Pode-se ter mais de um “quem”. Vários personagens principais. É importante saber que cada um deles é um “quem” diferente, com características próprias para que o leitor consiga distinguir um do outro. Além, é claro, dos outros ”quens” menos importantes que são aqueles personagens que não tem uma influência preponderante na a estória. Estes personagens secundários não têm a importância do “quem” principal, mas, mesmo assim, são distintos, com vontades específicas, objetivos e características, como qualquer pessoa que se conhece. Cada um é distinto: mais alegre ou mais triste; mais bonito; mais rico ou mais pobre; mais inteligente; mais sabido, malvado ou bonzinho, não importam as diferenças, elas precisam apenas existir.

Confesso que esta é a parte que mais gosto. Definir os personagens antes de escrever. É claro que não fico dias e dias pensando no personagem. É algo instantâneo, diria mesmo que ele se me apresenta pronto, gritando suas características para que eu não as esqueça numa linha ou no final do parágrafo. Gosto mesmo de bater um bom papo com os personagens enquanto escrevo. Quero saber tudo a respeito dele, de onde veio e para onde vai e por que surgiu na minha cabeça. Para onde vai me levar e tantas outras perguntas. Uma cerveja e uma porção de fritas e nossas conversas vão até o amanhecer. Tem coisa melhor?
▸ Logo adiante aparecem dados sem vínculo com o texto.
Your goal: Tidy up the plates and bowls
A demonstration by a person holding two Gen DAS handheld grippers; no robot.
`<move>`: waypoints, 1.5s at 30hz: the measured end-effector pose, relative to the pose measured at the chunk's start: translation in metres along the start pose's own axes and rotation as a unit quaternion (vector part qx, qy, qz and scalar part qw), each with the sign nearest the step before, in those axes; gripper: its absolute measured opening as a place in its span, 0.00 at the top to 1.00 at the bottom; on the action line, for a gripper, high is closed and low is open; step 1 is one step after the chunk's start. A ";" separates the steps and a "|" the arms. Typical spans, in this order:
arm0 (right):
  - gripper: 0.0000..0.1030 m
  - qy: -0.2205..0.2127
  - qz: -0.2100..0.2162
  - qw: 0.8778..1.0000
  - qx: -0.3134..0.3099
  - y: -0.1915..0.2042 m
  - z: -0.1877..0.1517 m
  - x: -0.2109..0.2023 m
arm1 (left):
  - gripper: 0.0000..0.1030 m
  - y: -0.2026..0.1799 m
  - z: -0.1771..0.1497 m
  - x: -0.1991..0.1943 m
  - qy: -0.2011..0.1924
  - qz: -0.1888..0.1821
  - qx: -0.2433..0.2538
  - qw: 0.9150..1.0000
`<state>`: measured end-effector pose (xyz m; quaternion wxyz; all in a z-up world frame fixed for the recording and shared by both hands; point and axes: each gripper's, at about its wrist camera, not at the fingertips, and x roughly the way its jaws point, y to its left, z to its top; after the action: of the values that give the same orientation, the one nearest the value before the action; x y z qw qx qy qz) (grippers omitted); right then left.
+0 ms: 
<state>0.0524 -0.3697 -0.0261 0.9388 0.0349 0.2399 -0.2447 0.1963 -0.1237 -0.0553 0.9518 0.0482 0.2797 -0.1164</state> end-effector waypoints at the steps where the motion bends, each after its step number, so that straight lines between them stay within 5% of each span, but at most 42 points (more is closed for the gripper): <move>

Agora só nos falta definir um último quesito. Talvez este seja o mais complicado ou importante. O “por que” é extremamente necessário e não pode ser esquecido nunca.

O “por que” vai dar a razão ao conto, o objetivo que se quer alcançar ao escrever o conto, a mensagem que se quer passar para o leitor.

Sem um objetivo não há como se escrever. É necessário responder esta pergunta ao leitor “por que este conto foi escrito?”.

Por vezes, enquanto escrevo um conto, o personagem parece criar vida e muitas vezes muda o rumo que planejei dar a ele. O que se faz quando isso acontece? Depende. Cada escritor segue uma linha. Uns vão amarrar o personagem e vão continuar escrevendo exatamente da forma que pensaram, com o objetivo que criaram. Outros escritores, no entanto, abrem a porta para o personagem e deixam que ele mostre os caminhos a serem percorridos. O escritor ai passa a ser apenas um “copiador” de acontecimentos que o personagem vai mostrando até o final da estória.

Pode parecer loucura dizer que o personagem toma vida. Mas com o tempo, escrevendo mais e mais e criando novos personagens, um deles vai parecer querer sair do papel e viver a vida real. É preciso escrever muito para ver esse “milagre” acontecer. Importante também dizer que, mesmo que se liberte o personagem, é preciso estar sempre atento para que ele não fuja de todo da vista do escritor, caso isso aconteça, a estória não terá fim, pois o personagem irá correr mundo, como criança que vê o dia ensolarado e não quer voltar para casa enquanto não estiver tudo escuro e estrelado no céu. Então, libertar o personagem é muito interessante, mas é importante nunca largá-lo de vez. É preciso acompanhá-lo em cada passo. Dar opiniões a ele e mostrar que há de ter um final, mesmo que este final seja a porta para um novo começo em um novo conto.

Esta é uma outra regra que sigo por analogia, quase um hábeas corpus literário, eu diria. Deixo o personagem livre, se assim ele quer, mas sempre e sempre mostro a ele que há leis a serem seguidas. Então, em virtude de lei, posso prender meu personagem um pouquinho até que ele entre com pedido de hábeas corpus e saia livre para, lá na frente, eu fisgá-lo novamente. É uma boa caçada, embora minha intenção não é macular o personagem, apenas determinar alguns poucos limites para que eu não o perca num monte de papel repleto de letras sem fim.

Então, por vezes o “por que” se modifica no desenrolar da escrita e acredito que essa seja uma das grandes maravilhas do escrever.

Saber que NÃO se tem o comando total é um grande desafio e eu adoro desafios.